■ Exercise details
Give again, word for word, the lines below that run from the line with "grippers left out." through the line with "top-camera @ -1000". Drop the pictures.

Segment Start: Given information

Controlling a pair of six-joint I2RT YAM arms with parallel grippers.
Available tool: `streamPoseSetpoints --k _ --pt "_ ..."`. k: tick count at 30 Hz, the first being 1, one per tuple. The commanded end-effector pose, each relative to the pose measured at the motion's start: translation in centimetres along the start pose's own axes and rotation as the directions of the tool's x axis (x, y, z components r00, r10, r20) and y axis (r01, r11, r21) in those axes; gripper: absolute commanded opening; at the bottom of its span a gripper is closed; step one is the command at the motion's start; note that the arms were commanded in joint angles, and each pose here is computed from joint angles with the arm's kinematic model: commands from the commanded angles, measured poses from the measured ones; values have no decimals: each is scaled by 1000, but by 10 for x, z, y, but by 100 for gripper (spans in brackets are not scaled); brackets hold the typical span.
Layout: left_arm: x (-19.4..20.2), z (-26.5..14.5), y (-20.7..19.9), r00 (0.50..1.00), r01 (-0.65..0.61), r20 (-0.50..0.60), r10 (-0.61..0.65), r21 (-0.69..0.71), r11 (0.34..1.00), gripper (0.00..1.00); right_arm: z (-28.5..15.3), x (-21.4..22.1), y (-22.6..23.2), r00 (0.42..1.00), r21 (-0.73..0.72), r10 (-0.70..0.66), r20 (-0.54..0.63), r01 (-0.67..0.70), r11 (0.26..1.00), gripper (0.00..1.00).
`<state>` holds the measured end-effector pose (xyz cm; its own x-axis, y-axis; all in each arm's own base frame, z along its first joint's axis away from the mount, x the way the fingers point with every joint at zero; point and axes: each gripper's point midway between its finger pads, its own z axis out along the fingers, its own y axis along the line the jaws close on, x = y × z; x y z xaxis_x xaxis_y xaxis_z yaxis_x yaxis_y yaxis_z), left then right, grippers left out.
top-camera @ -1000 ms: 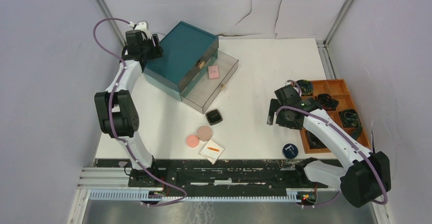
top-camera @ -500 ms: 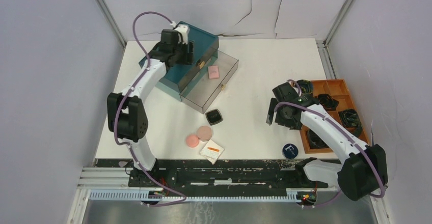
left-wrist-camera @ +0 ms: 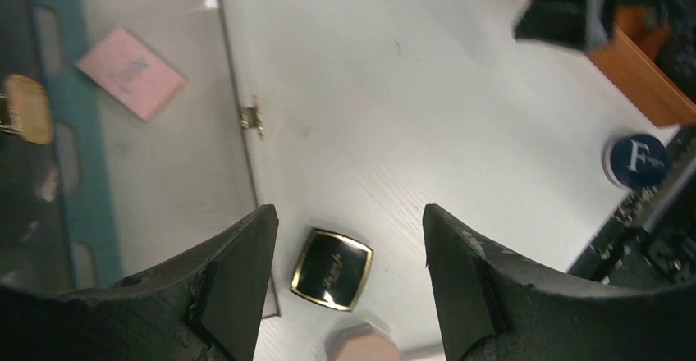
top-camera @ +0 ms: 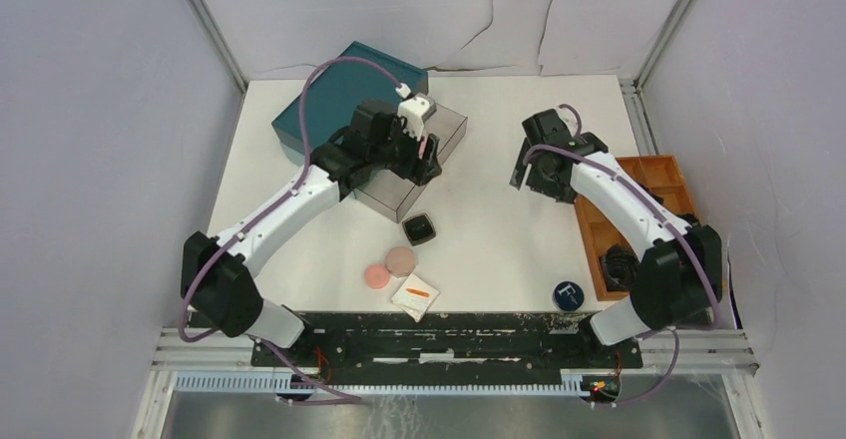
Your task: Organize the makeup
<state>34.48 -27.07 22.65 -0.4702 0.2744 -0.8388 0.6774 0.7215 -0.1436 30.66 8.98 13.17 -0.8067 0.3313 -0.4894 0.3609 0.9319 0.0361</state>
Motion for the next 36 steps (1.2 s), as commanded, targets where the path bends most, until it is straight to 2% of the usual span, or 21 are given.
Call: streamPoseSetpoints --k 1,8,14,18,28,36 --pt "1 -9 -54 995 -91 61 82 157 983 74 3 -49 26 992 -44 82 91 -78 996 91" --pt "28 2 -140 984 -179 70 165 343 922 79 15 -84 57 989 -81 113 99 -106 991 91" --pt "56 28 -172 978 -208 75 194 424 882 87 15 -115 76 985 -110 131 112 -119 987 91" --pt "80 51 -191 972 -226 55 228 474 851 88 10 -130 82 987 -137 117 108 -102 985 91" --pt "112 89 -264 924 -332 44 380 586 740 89 21 -126 76 999 -155 0 41 6 988 89" --pt "138 115 -304 888 -387 34 459 597 703 88 35 -133 56 999 -131 -19 29 23 991 89"
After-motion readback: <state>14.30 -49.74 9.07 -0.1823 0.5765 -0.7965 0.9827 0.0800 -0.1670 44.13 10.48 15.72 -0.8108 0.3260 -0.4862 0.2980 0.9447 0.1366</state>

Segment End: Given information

■ Answer to the exercise
`<state>` holds the measured end-effector pose (xyz cm; its own x-axis, y-axis; all in each arm's own base frame, z along its first joint's axis away from the mount, x the way the fingers point with every joint at zero; point and axes: each gripper's point midway between its finger pads, its own z axis out along the fingers, its own y axis along the line the jaws close on, x = y × z; x y z xaxis_x xaxis_y xaxis_z yaxis_x yaxis_y yaxis_z), left then right, grippers left out.
top-camera @ -1000 ms: 

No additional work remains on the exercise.